Avec Straight Songs Of Sorrow, Mark Lanegan tente de sauver son âme dans un exercice d’équilibre entre clarté et obscurité. Un aveu sur sa quête de la décadence, de dépravation, du tout et du rien.
L’écriture de sa biographie Sing Backwards and weep a du avoir un effet inattendu sur le trajet créatif de Mark Lanegan. Il y a, à cause de cela, un mélange sublime entre ses débuts faits de musique sensorielle et ses derniers travaux plus électrifiés, et au-delà de cet espace-temps, une envie pour lui de payer sa dette envers son âme avant qu’il ne soit trop tard. Mark Lanegan est un artiste dernièrement très productif, depuis Gargoyle en 2017, il publie disques sur disques et multiplie les apparitions en duo avec frénésie et succès, comme s’il voulait laisser une marque, l’empreinte avant le vide. Ou alors peut être s’implore-t-il un pardon ?
Comme dans les précédentes merveilles offertes par l’artiste, on retrouve les mêmes thèmes : la mort, la destruction, la mauvaise vie. Mark n’est pas un type à l’existence facile mais il chasse ses démons à coups de poésie sombre. L’homme à la voix d’asphalte et aux idées noires revient donc avec ce bouquet (funèbre) de chansons qu’il a intitulé Straight Songs Of Sorrow, et y a déposé l’intimité de ses aveux, son pardon et son vice. Chacune de ces chansons est, en fait, un clin d’œil aux personnages ou aux événements de chaque chapitre de ce récit autobiographique. Ces titres sont la chair de sa chair, pour autant, ils en ont le venin et la classe. Hanging on (for DRC), est clairement un remerciement à Dylan Carlson pour ne citer qu’un exemple.
Malgré l’opacité de son portrait, le disque reste pourtant lumineux. Petit tiroir ouvert a ses faiblesses et autres croyances, Mark Lanegan traverse des zones de tristesse sage et d’espoirs éphémères, sa voix suffit à dessiner les blessures, les instruments secondaires, presque transparents, supportent l’atmosphère de cette rédemption.
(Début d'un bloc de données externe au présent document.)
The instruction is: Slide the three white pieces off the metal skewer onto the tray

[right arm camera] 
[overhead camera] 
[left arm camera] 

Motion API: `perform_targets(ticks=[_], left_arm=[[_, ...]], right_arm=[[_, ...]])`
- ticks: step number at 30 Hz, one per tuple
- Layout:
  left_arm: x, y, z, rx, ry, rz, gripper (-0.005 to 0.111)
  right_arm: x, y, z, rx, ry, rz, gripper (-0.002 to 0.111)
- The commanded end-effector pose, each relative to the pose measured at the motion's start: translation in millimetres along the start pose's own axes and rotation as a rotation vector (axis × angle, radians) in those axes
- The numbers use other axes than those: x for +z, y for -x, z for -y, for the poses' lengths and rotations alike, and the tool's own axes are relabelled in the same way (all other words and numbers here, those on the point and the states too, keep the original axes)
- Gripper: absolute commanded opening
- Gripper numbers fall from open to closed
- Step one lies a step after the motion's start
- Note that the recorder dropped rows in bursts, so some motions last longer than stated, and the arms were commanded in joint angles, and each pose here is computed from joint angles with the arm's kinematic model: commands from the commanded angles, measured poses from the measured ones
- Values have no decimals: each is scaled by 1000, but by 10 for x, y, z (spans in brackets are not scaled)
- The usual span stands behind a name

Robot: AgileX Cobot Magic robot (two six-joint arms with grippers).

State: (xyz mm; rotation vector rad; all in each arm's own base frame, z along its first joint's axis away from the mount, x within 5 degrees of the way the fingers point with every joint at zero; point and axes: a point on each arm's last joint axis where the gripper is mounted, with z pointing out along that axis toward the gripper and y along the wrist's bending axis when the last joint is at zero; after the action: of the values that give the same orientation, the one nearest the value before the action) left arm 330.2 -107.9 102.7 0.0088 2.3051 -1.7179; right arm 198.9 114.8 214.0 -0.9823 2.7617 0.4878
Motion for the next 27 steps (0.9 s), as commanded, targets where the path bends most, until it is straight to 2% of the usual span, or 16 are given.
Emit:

On y retrouvera dès lors sa jeunesse artistique, des sons naturels et secs étiquetés rock, et, ça-et-là, des bribes de sa majorité créative avec ces synthés lugubres, dans un exercice biographique d’ultime pardon.
On y retrouvera aussi tous ceux qui ont croisé son chemin, non seulement Warren Ellis des Bad Seeds et Greg Dulli d’Afghan Whigs sur At Zero Below, mais aussi Mark Morton et sa guitare aussi acoustique que spirituelle sur l’intemporelle et sensible Apples From A Tree, l’apparition d’Ed Harcourt, d’Adrian Utley, la basse de Jack Bates (fils d’un certain Peter Hook) sans oublier l’impactante présence de John Paul Jones sur Ballad Of A Dying Rover. Un indice qui aide à définir l’éclectisme dans le trajet de l’artiste.
Beaucoup de noms, certes, mais la plupart du travail provient de l’intérieur de Mark Lanegan, travail dans la solitude qui l’habite et qu’il habite, toute l’introspection reste une histoire intime, certes lugubre, à la manière d’un Johnny Cash s’éteignant au dernier souffle de sa cover de Hurt. Johnny Cash, lui aussi flotte sur ce disque, dans ce magnifique hymne, summum du disque qu’est Skeleton Key, sa propre Redemption Song comme il l’annonce.
Straight Songs Of Sorrow est donc la culmination de son créateur, la pièce de musée par excellence de son travail et c’est là une réussite merveilleuse, un objet de prière et de misère d’où l’on discerne les lueurs, la beauté pure, sans grandes pompes, sans effets spéciaux, honnête, démaquillé, et comme il le précise un peu plus réel.